Reviving the traditional Bandhgala jackets, Raghavendra Rathore’s new collection ‘An Ode To The Bandhgala’ was an amalgamation of heritage with sophistication. Originally a men’s outfit, Raghavendra’s label for the first time tweaked the style for women as well.
Talking about the collection, the designer says, “We are exploring the boundaries of the classic bandhgala for women for the first time. The jackets have been inspired by fabrics and textiles from across India.”
His show on the day 4 of the Lakme Fashion Week saw models walking down the ramp donning a wide variety of outfit, be it a bandhgala paired with a formal suit, a textured sherwani and white waistcoat, a printed kurta under bandhgala or a one-button, narrow-lapelled jacket with peaked lapels. Women’s collection, on the other hand, featured bandhgala jackets paired with different length of skirts.
Although a style rooted deeply in India, Raghavendra feels bandhgala can go international. “bandhgala is not an Indian style anymore, it is something that people like to wear everywhere. We have a lot of customers in the middle east, people in London are wearing the bandhgala, so, to me, it’s the only Indian outfit that can transport itself to any part of the world,” he says.
Even in the biggest fashion week in the country, men’s fashion is always considered secondary to women’s. Commenting on this Raghavendra says, “I think menswear is not necessarily needed to be in fashion weeks because the sales happen in a different way.
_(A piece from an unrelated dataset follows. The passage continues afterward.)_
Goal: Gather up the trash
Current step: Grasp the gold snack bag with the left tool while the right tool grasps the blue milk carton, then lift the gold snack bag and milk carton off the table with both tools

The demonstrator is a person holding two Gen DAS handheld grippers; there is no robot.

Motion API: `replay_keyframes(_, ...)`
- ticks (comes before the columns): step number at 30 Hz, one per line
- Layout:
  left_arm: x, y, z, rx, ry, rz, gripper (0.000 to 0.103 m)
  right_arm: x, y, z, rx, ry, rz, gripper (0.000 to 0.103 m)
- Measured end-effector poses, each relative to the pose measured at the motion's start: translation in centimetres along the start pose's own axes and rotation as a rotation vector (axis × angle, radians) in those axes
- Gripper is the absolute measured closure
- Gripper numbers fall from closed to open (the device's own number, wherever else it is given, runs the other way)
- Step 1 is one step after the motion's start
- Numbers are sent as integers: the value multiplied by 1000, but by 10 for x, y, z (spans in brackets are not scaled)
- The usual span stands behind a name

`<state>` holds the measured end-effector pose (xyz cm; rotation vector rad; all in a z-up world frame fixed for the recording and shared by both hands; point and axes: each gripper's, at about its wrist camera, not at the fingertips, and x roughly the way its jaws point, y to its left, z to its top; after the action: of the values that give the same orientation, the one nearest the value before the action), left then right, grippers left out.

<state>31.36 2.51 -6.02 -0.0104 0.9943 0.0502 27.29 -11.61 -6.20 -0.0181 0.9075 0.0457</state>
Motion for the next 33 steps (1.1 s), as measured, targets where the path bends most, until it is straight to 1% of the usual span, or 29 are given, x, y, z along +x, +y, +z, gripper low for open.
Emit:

I think it’s a booming business and a very big market and the future is moving to the format of retail online.” After being in the industry for over 20 years, Raghavendra feels that men are now more aware of fashion. “I think men are more confident in what they want to buy and want their personality on their clothes. They also want to shop off-season — in winters, they’ll want a summer jacket, and this is why a bespoke brand like us are more popular with these kinds of clients,” he adds.
After starting his own fashion school, Gurukul School of Design, last year, Raghavendra feels that innovating with time is a crucial step in keeping education at par with the industry. “A person today going into a school must prepare themselves for the future because it’s a very disruptive future. With the internet, it’s not going to be the same,” he explains. “Education must be special and newly designed and not designed 20 years ago or 10 years ago. I feel there is a grave need to look at how education, and not just in fashion, is disseminated in India, we need people to be able to innovate a lot more and not only worry about the problem and fix it, but to be able to innovate in a big way,” adds Raghavendra.
A one of a kind show, the showstoppers Janhvi Kapoor, wearing a flouncy black long skirt teamed with an exquisitely designed tone-on-tone black embroidered jacket and shimmering bralet glided down the ramp, whereas Anil Kapoor rocked the ramp in a black embellished Bundi over black kurta and trousers and also carried his jhakaas attitude. Although the fashion industry is often blamed to rely on Bollywood, Raghavendra sees it as a method of communication. “I think Bollywood works car and several other products. In fact, we see more endorsements away from fashion. So, Bollywood is the communication language of India, I think it’s fair to use that as a communication point. It’s not that it’s dictating fashion.”
A stunning fashion show ended with a surprise as Ranveer Singh joined the showstoppers and the designer and entertained the audience with his crazy moves.